Conductive Concrete for Ice-Free Roadways

Concrete slab melts ice and snow
Photo: Chris Tuan and Lim Nguyen
Researchers at the University of Nebraska-Lincoln designed concrete slabs that melt ice on demand. The slabs also possess electromagnetic shielding capabilities.

If you’re tired of shoveling snow, conductive concrete could be your savior. Researchers at the University of Nebraska-Lincoln engineered concrete that melts ice

The energized concrete can be used on driveways, roadways, and bridges. Since magnetite-rich aggregates are blended into the specially-designed mix, it can also be used for military applications in electromagnetic shielding.

For DIY-enthusiasts, it may seem tempting to whip up a batch of homebrewed conductive-concrete mix. But, it’s not as simple as plunging a steel rod into concrete and juicing it up with a power source.

Firstly, a precise formula of conductive components—steel fibers, steel shavings, and carbon particles—is added to conventional concrete mix. Then, angle iron acting as an electrode is cast in the concrete and connected to a power supply. Precut holes in the angle iron allow concrete to flow through the mix, providing proper anchorage. To ensure safety, the spacing between electrodes is also fine-tuned. 

Here’s the reseacher’s time-lapse video of the concrete slab in action.

“It saves time. It saves money. It saves lives,” says Chris Tuan, professor of civil engineering at University of Nebraska-Lincoln. For bridge applications, this could be an alternative to de-icing liquid, which could potentially weaken bridges.

In 2002, Tuan installed 52 slabs of conductive concrete [pdf] on the 45-meter-long Roca Spur Bridge that spans the Salt Creek at Lincoln, Neb. A power line near the bridge supplied a three-phase, 600-ampere, 220-volt AC power source. Whenever embedded sensors detected that the slabs’ temperature dropped below 40 degrees Fahrenheit, the power source turned on until they reached 55 degrees Fahrenheit. A “current-monitoring unit” enabled system operators to safety restrict the amount of electrical current.

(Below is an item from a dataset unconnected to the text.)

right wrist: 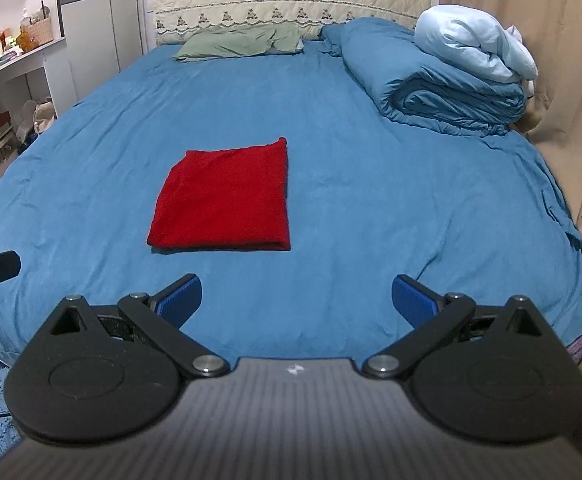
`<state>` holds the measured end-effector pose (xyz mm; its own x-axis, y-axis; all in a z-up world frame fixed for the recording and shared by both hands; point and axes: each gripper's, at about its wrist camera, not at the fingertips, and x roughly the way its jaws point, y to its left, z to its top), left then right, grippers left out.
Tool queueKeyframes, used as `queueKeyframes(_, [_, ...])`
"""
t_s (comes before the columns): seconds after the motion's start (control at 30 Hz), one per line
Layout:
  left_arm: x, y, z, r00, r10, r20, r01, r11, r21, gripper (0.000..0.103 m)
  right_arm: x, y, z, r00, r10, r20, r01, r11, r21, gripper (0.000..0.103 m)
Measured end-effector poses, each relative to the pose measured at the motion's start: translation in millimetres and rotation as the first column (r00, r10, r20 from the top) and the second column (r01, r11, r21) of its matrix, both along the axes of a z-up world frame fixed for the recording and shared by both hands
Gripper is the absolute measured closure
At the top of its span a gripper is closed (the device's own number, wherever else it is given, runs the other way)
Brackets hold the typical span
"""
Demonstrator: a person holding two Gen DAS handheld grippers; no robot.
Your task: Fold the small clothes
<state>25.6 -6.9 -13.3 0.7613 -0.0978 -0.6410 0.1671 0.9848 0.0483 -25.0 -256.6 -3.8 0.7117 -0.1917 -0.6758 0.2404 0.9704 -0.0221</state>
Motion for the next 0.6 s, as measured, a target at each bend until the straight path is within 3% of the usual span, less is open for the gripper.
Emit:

Conductive concrete, which costs roughly 2.5 times as much as traditional concrete, is not a new concept. In fact, National Research Council Canada has already been issued patents in Canada, the United States, and Europe. But Tuan’s research, funded by the U.S. Federal Aviation Administration (FAA), is focusing on cost-effective, electrically conductive materials that also have long-term durability and mechanical strength. 

“A lot of researchers that were using carbon fibers, their products cannot be implemented because it’s cost inhibitive,” Tuan says.

Phase one of the research project wraps up in March. If the FAA green lights phase two, says Tuan, power consumption and construction costs will be evaluated by building a 45-by-15-meter test pad at the FAA’s technical center in Atlantic City, N.J.